**Task to complete:**
The answer must reproduce the listing exactly, with every picture left out.

**Collected material:**
—————
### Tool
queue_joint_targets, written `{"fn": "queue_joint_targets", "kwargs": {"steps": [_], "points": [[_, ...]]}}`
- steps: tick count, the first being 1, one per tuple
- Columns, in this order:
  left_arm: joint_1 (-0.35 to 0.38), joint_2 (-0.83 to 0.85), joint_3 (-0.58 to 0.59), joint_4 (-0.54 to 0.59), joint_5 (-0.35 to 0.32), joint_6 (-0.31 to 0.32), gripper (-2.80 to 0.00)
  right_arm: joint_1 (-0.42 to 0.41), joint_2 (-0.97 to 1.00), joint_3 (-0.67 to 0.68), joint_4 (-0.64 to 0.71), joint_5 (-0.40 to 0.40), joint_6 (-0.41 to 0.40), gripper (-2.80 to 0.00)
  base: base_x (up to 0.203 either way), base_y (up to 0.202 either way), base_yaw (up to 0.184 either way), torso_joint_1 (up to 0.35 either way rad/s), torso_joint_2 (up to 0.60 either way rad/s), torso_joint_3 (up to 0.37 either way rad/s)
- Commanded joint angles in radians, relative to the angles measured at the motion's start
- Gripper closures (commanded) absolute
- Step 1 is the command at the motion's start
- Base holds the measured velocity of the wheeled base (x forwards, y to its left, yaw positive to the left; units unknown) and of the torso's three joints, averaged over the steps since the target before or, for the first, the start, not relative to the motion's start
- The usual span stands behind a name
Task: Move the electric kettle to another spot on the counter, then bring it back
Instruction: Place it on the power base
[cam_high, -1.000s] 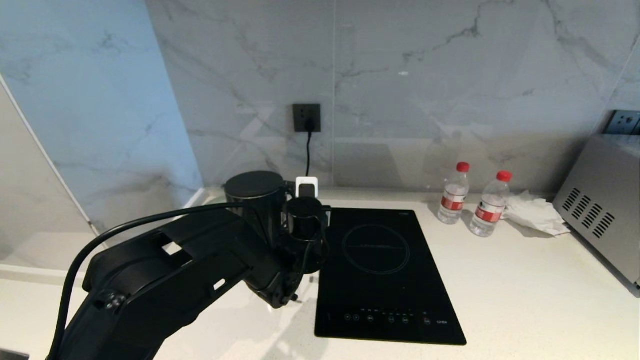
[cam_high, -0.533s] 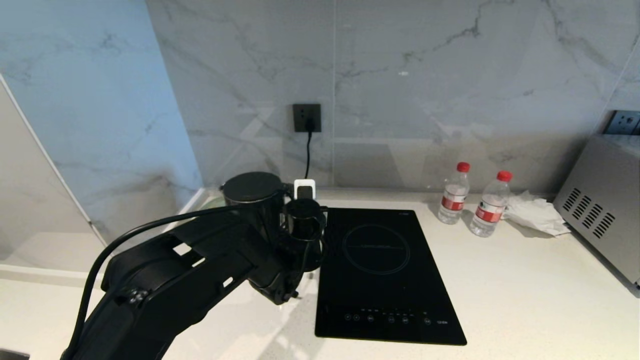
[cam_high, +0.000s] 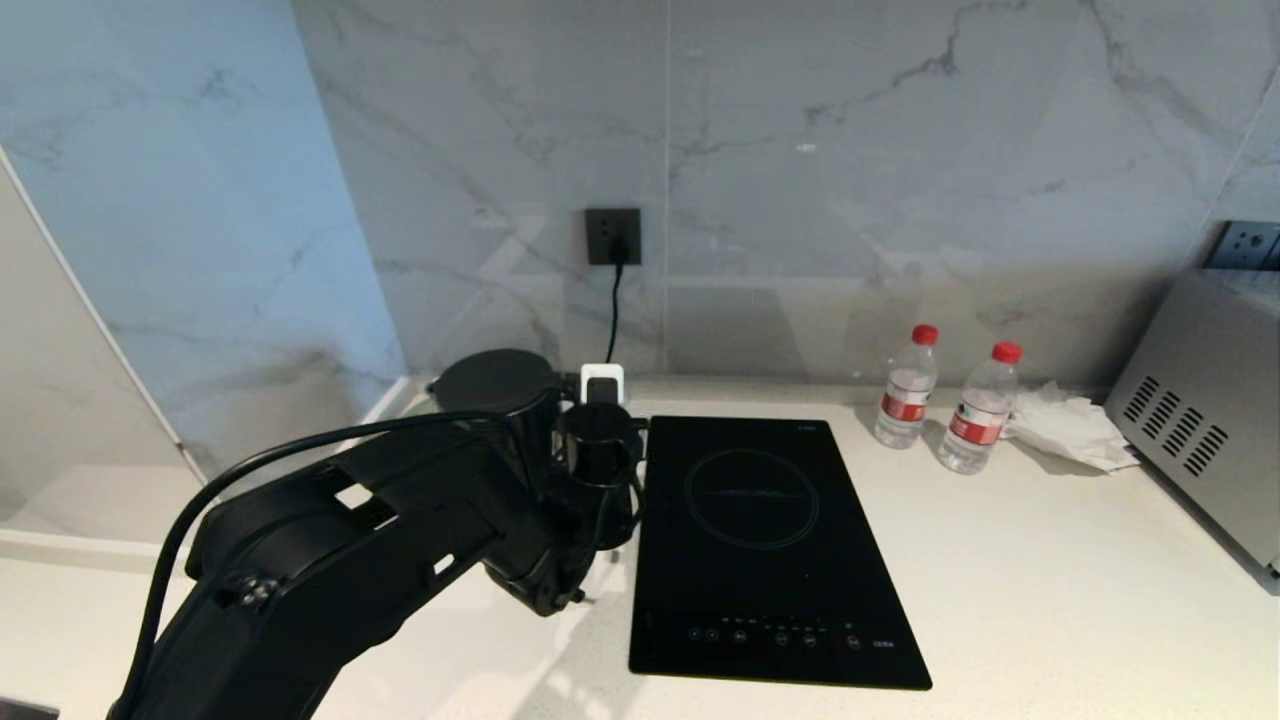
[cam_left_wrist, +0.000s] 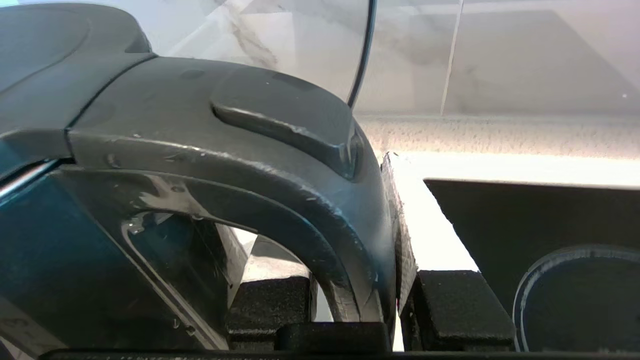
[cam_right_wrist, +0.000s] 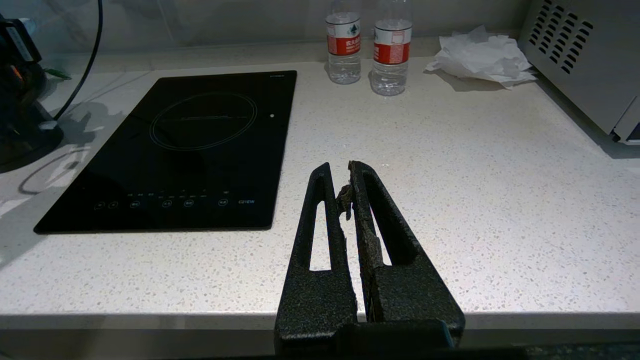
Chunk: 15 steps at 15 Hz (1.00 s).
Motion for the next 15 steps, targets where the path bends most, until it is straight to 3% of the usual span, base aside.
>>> {"fn": "queue_joint_targets", "kwargs": {"steps": [1,10,11,15], "points": [[-0.002,-0.008,0.021,-0.005,0.007,-0.001,0.00,0.000,0.002,0.000,-0.001,0.000,0.001,0.00,0.000,0.000,0.000,0.000,0.00,0.000],[-0.004,-0.016,0.039,0.000,-0.001,-0.010,0.00,0.000,0.002,0.000,-0.001,0.000,0.001,0.00,0.000,0.000,0.000,0.000,0.00,0.000],[-0.004,-0.020,0.058,0.019,-0.004,-0.008,-2.80,0.000,0.002,0.000,-0.001,0.000,0.001,0.00,0.000,0.000,0.000,0.000,0.00,0.000],[-0.010,-0.026,0.047,0.025,-0.007,-0.010,-2.80,0.000,0.002,0.000,-0.001,0.000,0.001,0.00,0.000,0.000,0.000,0.000,0.00,0.000]]}}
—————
**Task response:**
### Tool
queue_joint_targets, written `{"fn": "queue_joint_targets", "kwargs": {"steps": [_], "points": [[_, ...]]}}`
- steps: tick count, the first being 1, one per tuple
- Columns, in this order:
  left_arm: joint_1 (-0.35 to 0.38), joint_2 (-0.83 to 0.85), joint_3 (-0.58 to 0.59), joint_4 (-0.54 to 0.59), joint_5 (-0.35 to 0.32), joint_6 (-0.31 to 0.32), gripper (-2.80 to 0.00)
  right_arm: joint_1 (-0.42 to 0.41), joint_2 (-0.97 to 1.00), joint_3 (-0.67 to 0.68), joint_4 (-0.64 to 0.71), joint_5 (-0.40 to 0.40), joint_6 (-0.41 to 0.40), gripper (-2.80 to 0.00)
  base: base_x (up to 0.203 either way), base_y (up to 0.202 either way), base_yaw (up to 0.184 either way), torso_joint_1 (up to 0.35 either way rad/s), torso_joint_2 (up to 0.60 either way rad/s), torso_joint_3 (up to 0.37 either way rad/s)
- Commanded joint angles in radians, relative to the angles measured at the motion's start
- Gripper closures (commanded) absolute
- Step 1 is the command at the motion's start
- Base holds the measured velocity of the wheeled base (x forwards, y to its left, yaw positive to the left; units unknown) and of the torso's three joints, averaged over the steps since the target before or, for the first, the start, not relative to the motion's start
- The usual span stands behind a name
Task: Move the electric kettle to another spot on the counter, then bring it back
Instruction: Place it on the power base
[cam_high, -1.000s] 
[cam_high, -0.533s] 
[cam_high, +0.000s] 
[cam_left_wrist, +0.000s] 
[cam_right_wrist, +0.000s] 
Chunk: 15 steps at 15 Hz (1.00 s).
Motion for the next 15 steps, targets where the path bends most, until it is straight to 3% of the usual span, base aside.
>>> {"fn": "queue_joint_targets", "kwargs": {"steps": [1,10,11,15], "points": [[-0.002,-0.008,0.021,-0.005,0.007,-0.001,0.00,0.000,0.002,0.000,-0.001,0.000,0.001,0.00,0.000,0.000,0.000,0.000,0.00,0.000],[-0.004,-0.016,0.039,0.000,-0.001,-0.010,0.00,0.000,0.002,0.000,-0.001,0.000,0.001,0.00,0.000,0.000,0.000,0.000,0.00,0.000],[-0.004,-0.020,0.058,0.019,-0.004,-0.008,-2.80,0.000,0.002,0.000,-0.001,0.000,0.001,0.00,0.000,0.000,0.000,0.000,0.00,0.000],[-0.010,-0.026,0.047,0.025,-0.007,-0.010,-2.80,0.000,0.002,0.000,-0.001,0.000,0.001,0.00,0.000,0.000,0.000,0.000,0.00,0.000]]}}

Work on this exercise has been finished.